- WORK INSTRUCTION
Using the listing below, retype the line bearing "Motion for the" and each line after it, word for word, and nothing further.

- PROVIDED DATA
☆ ☆ ☆ ☆ ☆ ☆ ☆

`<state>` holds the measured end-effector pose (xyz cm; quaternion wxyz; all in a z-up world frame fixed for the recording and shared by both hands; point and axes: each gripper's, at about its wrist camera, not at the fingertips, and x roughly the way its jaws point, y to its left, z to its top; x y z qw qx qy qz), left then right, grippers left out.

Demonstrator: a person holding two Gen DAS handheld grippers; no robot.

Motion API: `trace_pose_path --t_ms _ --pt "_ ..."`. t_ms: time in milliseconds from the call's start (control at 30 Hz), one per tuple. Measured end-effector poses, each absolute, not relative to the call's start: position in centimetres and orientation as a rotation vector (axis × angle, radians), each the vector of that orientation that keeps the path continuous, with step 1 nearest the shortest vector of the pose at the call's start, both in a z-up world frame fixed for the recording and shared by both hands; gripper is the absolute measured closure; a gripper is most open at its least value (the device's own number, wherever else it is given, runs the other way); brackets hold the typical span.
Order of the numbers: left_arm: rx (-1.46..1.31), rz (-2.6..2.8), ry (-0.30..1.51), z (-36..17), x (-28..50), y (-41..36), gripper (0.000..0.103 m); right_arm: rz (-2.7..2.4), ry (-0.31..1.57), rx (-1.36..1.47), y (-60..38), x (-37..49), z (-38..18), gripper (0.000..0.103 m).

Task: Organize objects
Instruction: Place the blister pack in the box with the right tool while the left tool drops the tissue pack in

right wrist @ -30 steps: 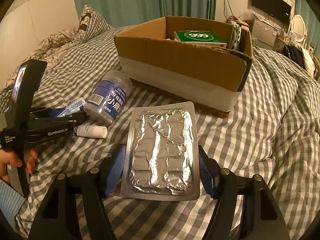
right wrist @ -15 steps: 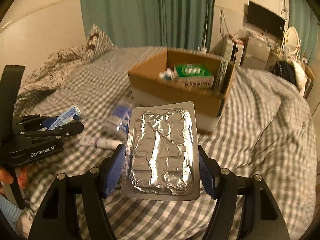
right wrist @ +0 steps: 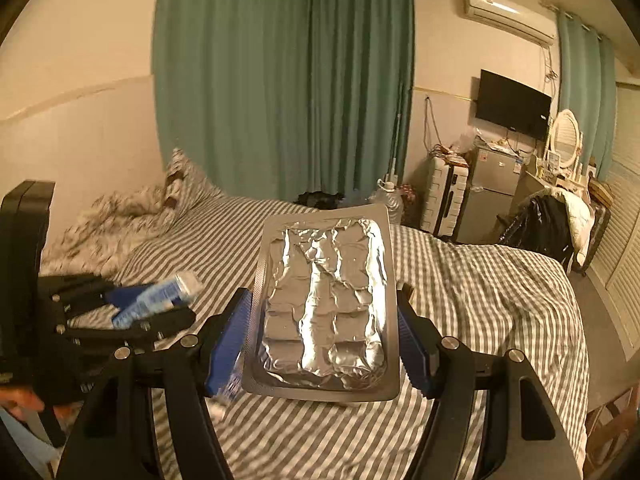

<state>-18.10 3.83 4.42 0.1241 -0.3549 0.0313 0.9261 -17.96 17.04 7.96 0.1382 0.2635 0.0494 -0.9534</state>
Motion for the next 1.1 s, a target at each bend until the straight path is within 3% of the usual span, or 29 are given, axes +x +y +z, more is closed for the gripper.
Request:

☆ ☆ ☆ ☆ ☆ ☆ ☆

- EXERCISE RESULT
Motion for the next 1.1 s, a target at each bend until the straight path is within 3% of the usual span, or 29 are given, axes +x +y +z, more is closed for the gripper.
Request:

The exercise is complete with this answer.